Reports of dogs with acute hepatitis associated with H. heydorni–like protozoa within the bile^1,13 contradict a previous theory that H. heydorni cystozoites only remain in intestinal epithelium until shed as oocysts in the feces. Both reports describe nonspecific clinical signs with increased liver enzyme activity. Cytologic examination of the liver and bile in both cases was consistent with neutrophilic inflammation and intrabiliary coccidian organisms, with features consistent with H. heydorni. In both cases, H. heydorni was confirmed via PCR, but histopathology was not performed.^1,13

In a search of Google and PubMed using the search terms “Hammondia heydorni,” “protozoal cholangiohepatitis,” “protozoal pancreatitis,” and “intraductal protozoal organisms,” we retrieved no cases of pancreatic disease associated with H. heydorni infection, any histologic description of hepatic and pancreatic H. heydorni infection, or development of H. heydorni merogony and gamogony within ductal epithelium of the definitive host, suggesting that this condition has not been reported previously in dogs. The pathogenesis of the biliary and pancreatic ductal infection is not known, but we speculate that the most likely route of infection was retrograde movement of the protozoa through the bile and pancreatic ducts from the duodenum. This contradicts previous theories of solely enterocyte involvement in the definitive host. The periductal biliary fibrosis and ductopenia resemble features of destructive cholangitis, and H. heydorni infection may be an additional differential diagnosis for this uncommon condition in dogs.^{11,12,17,22,23}

Given the case reports of dogs with disease associated with H. heydorni infection,^1,13 there is concern that this protozoon may have become a more pathogenic form. Conversely, as suggested, ² clinical disease may be associated with immunosuppression. In our case, the patient had received a potent corticosteroid (Depo-Medrol) and non-steroidal immunomodulator (cyclosporine) on several occasions, which could have caused immunosuppression. Additional studies in dogs infected with H. heydorni will help determine if the increase in clinical disease observed is the result of increased pathogenicity of the protozoan, diminished immune response by the host, or improved detection.

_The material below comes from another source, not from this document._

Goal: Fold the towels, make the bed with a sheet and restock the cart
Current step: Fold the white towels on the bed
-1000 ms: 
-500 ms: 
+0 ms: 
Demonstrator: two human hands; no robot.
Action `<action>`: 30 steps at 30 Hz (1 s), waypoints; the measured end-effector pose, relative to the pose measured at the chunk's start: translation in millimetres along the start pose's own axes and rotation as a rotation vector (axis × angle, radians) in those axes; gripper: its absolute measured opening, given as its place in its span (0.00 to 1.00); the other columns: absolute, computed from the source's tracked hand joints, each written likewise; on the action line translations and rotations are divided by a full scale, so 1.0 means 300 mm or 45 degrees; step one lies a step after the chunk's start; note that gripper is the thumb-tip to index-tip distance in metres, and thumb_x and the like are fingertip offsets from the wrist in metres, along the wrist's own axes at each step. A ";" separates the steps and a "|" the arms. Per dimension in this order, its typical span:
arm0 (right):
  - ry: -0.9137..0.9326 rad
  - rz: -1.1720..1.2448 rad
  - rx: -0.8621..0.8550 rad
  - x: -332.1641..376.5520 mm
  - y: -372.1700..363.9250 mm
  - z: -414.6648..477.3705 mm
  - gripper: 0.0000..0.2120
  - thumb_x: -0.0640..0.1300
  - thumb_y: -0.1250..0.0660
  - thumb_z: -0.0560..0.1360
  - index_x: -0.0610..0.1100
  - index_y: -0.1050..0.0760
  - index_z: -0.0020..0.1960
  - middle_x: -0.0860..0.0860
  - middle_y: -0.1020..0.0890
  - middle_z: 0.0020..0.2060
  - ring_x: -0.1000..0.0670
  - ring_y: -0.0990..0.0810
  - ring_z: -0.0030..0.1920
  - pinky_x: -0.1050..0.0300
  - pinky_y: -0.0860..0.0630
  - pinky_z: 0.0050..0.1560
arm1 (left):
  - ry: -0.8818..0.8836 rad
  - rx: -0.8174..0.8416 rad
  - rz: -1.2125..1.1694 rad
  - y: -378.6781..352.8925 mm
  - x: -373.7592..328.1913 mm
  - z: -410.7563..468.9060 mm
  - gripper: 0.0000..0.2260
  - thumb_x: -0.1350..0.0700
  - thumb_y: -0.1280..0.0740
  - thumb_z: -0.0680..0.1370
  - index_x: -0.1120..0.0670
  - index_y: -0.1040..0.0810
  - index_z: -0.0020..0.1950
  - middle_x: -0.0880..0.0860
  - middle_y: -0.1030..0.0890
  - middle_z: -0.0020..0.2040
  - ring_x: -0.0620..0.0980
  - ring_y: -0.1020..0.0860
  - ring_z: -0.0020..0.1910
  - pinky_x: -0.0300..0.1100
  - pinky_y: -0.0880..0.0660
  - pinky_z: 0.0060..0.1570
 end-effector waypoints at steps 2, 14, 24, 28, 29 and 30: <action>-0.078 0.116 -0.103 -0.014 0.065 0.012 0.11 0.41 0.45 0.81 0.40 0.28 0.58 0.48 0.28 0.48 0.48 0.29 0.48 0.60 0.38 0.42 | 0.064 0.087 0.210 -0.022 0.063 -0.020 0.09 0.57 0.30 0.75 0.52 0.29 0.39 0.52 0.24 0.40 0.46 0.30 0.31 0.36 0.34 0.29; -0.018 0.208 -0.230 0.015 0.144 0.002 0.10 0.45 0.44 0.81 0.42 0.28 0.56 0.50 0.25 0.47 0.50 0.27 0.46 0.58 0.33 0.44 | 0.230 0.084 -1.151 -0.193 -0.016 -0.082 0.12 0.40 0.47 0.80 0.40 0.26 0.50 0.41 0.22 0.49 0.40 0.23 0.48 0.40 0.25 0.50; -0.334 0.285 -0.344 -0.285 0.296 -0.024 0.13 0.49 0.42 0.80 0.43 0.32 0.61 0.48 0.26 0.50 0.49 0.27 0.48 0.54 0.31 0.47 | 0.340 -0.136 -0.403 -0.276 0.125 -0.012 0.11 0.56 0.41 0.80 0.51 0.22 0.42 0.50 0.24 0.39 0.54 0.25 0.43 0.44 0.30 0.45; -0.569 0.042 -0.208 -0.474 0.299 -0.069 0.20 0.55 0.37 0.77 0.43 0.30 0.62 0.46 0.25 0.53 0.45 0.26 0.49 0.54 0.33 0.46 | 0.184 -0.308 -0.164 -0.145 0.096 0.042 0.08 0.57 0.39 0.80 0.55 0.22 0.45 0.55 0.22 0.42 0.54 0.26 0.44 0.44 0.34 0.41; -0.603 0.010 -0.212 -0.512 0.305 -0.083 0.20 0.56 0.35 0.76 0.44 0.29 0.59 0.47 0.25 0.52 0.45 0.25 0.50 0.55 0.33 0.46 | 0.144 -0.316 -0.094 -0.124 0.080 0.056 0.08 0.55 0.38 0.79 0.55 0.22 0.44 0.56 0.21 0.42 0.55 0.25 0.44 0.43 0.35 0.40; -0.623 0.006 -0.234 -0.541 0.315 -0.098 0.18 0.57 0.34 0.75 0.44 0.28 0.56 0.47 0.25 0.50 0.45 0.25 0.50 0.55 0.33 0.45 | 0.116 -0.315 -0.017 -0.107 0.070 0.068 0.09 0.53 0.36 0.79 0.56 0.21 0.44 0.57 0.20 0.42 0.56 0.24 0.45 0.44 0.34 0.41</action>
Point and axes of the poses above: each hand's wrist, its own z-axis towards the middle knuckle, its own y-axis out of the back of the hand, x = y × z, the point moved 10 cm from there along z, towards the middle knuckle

As raw-meat diets gain popularity and there are increased reports of clinical disease associated with H. heydorni infection, this protozoon should be considered an emerging pathogen. The progression of the severity of clinical signs additionally raises concern for safety of raw-meat diets in dogs. H. heydorni should be considered a possible cause of hepatitis or pancreatitis in dogs with a history of consuming raw meat, especially cervid meat.